* DESCRIPTION OF THE TASK
Pictures must be kept out of the copy. Every entry is to be duplicated exactly.

Data excerpts

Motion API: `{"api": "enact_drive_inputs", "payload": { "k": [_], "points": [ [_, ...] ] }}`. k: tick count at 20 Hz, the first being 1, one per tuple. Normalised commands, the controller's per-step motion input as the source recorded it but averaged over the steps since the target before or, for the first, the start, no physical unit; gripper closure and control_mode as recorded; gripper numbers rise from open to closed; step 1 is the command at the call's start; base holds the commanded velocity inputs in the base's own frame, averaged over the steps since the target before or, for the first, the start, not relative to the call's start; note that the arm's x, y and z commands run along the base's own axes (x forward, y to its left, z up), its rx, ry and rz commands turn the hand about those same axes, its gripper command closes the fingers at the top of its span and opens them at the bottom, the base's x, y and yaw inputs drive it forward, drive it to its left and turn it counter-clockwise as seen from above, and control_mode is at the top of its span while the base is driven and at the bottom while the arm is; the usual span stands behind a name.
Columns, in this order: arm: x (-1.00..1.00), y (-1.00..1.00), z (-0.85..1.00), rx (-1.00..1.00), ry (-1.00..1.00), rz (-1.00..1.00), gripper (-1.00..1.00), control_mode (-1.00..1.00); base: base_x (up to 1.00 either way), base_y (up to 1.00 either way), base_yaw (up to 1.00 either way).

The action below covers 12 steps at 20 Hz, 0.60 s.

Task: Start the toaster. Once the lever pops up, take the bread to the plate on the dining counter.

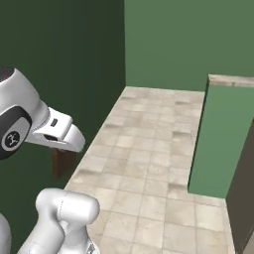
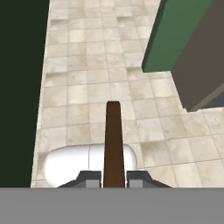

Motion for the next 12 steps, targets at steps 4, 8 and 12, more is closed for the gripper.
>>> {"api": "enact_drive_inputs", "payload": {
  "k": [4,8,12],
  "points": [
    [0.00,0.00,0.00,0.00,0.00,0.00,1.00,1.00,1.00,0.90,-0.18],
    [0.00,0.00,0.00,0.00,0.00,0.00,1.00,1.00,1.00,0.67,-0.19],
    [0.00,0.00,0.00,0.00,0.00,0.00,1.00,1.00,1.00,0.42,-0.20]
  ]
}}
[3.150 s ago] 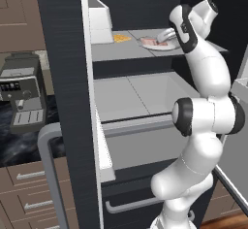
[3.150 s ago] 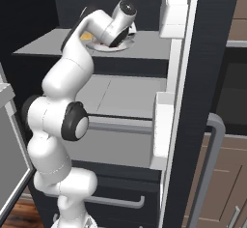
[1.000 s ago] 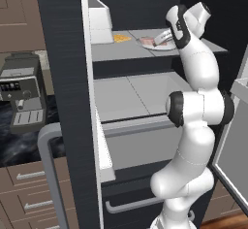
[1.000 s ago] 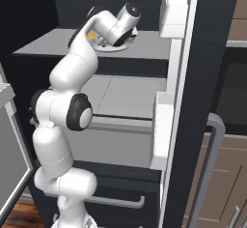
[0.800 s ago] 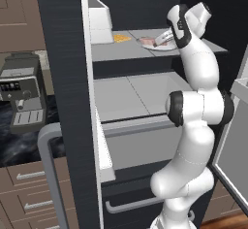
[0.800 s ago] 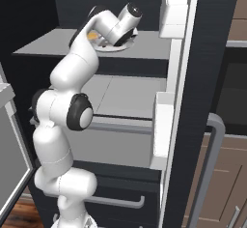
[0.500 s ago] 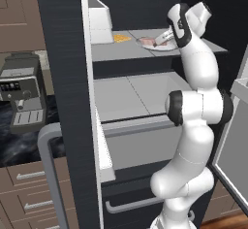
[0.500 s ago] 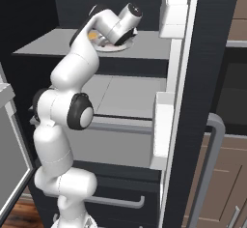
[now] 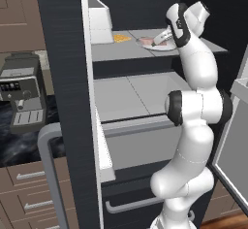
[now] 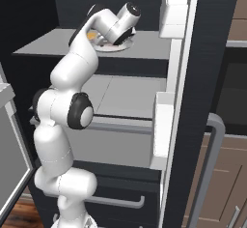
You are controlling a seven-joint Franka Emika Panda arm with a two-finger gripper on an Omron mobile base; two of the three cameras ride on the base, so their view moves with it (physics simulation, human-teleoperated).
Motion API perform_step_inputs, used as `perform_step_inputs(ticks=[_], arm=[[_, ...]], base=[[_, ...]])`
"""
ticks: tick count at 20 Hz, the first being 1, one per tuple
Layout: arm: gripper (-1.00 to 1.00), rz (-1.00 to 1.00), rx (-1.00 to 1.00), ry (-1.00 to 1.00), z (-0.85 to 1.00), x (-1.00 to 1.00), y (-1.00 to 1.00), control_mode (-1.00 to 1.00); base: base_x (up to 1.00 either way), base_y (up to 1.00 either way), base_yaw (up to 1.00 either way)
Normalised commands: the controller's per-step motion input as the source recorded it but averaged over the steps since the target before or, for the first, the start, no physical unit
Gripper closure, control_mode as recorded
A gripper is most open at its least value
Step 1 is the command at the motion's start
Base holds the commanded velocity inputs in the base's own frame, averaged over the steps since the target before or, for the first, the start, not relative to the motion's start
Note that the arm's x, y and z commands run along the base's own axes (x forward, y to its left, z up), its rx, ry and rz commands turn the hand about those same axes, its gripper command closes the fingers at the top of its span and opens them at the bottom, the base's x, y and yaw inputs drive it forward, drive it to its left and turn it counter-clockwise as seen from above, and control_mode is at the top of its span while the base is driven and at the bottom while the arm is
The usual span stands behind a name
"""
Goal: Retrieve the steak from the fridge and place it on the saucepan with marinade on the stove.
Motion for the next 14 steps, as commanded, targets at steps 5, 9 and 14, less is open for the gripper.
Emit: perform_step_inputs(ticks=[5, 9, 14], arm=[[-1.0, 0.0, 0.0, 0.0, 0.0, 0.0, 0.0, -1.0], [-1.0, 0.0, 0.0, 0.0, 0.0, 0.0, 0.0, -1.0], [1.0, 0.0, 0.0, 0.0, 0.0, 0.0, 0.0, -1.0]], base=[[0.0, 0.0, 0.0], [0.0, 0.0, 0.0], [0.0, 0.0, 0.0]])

* WRITTEN SOLUTION
Motion API: `{"api": "enact_drive_inputs", "payload": { "k": [_], "points": [ [_, ...] ] }}`. k: tick count at 20 Hz, the first being 1, one per tuple. Normalised commands, the controller's per-step motion input as the source recorded it but averaged over the steps since the target before or, for the first, the start, no physical unit; gripper closure and control_mode as recorded; gripper numbers rise from open to closed; step 1 is the command at the call's start; base holds the commanded velocity inputs in the base's own frame, averaged over the steps since the target before or, for the first, the start, not relative to the call's start; note that the arm's x, y and z commands run along the base's own axes (x forward, y to its left, z up), its rx, ry and rz commands turn the hand about those same axes, its gripper command closes the fingers at the top of its span and opens them at the bottom, the base's x, y and yaw inputs drive it forward, drive it to its left and turn it counter-clockwise as seen from above, and control_mode is at the top of its span while the base is driven and at the bottom while the arm is; the usual span stands behind a name.
Columns, in this order: arm: x (-1.00..1.00), y (-1.00..1.00), z (-0.85..1.00), rx (-1.00..1.00), ry (-1.00..1.00), rz (-1.00..1.00), gripper (-1.00..1.00), control_mode (-1.00..1.00); base: base_x (up to 1.00 either way), base_y (up to 1.00 either way), base_yaw (up to 1.00 either way).

The action below covers 12 steps at 20 Hz, 0.60 s.

Task: Start the toaster. Once the lever pops up, take the bread to the plate on the dining counter.


Motion for the next 12 steps, targets at steps 4, 8 and 12, more is closed for the gripper.
>>> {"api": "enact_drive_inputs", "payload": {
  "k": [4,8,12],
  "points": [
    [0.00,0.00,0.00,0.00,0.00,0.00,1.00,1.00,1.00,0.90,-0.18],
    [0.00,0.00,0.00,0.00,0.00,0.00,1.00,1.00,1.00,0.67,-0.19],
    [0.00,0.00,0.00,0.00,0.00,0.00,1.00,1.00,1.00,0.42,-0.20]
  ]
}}
[3.150 s ago] 
[3.150 s ago] 
[1.000 s ago] 
[1.000 s ago] 
[0.800 s ago] 
[0.800 s ago] 
[0.500 s ago] 
[0.500 s ago] 
[now] 
[now] 
You are controlling a seven-joint Franka Emika Panda arm with a two-finger gripper on an Omron mobile base; two of the three cameras ride on the base, so their view moves with it (physics simulation, human-teleoperated).
Motion API perform_step_inputs, used as `perform_step_inputs(ticks=[_], arm=[[_, ...]], base=[[_, ...]])`
"""
ticks: tick count at 20 Hz, the first being 1, one per tuple
Layout: arm: gripper (-1.00 to 1.00), rz (-1.00 to 1.00), rx (-1.00 to 1.00), ry (-1.00 to 1.00), z (-0.85 to 1.00), x (-1.00 to 1.00), y (-1.00 to 1.00), control_mode (-1.00 to 1.00); base: base_x (up to 1.00 either way), base_y (up to 1.00 either way), base_yaw (up to 1.00 either way)
Normalised commands: the controller's per-step motion input as the source recorded it but averaged over the steps since the target before or, for the first, the start, no physical unit
Gripper closure, control_mode as recorded
A gripper is most open at its least value
Step 1 is the command at the motion's start
Base holds the commanded velocity inputs in the base's own frame, averaged over the steps since the target before or, for the first, the start, not relative to the motion's start
Note that the arm's x, y and z commands run along the base's own axes (x forward, y to its left, z up), its rx, ry and rz commands turn the hand about those same axes, its gripper command closes the fingers at the top of its span and opens them at the bottom, the base's x, y and yaw inputs drive it forward, drive it to its left and turn it counter-clockwise as seen from above, and control_mode is at the top of its span while the base is driven and at the bottom while the arm is
The usual span stands behind a name
"""
Goal: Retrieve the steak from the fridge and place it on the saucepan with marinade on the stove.
Motion for the next 14 steps, as commanded, targets at steps 5, 9 and 14, less is open for the gripper.
Emit: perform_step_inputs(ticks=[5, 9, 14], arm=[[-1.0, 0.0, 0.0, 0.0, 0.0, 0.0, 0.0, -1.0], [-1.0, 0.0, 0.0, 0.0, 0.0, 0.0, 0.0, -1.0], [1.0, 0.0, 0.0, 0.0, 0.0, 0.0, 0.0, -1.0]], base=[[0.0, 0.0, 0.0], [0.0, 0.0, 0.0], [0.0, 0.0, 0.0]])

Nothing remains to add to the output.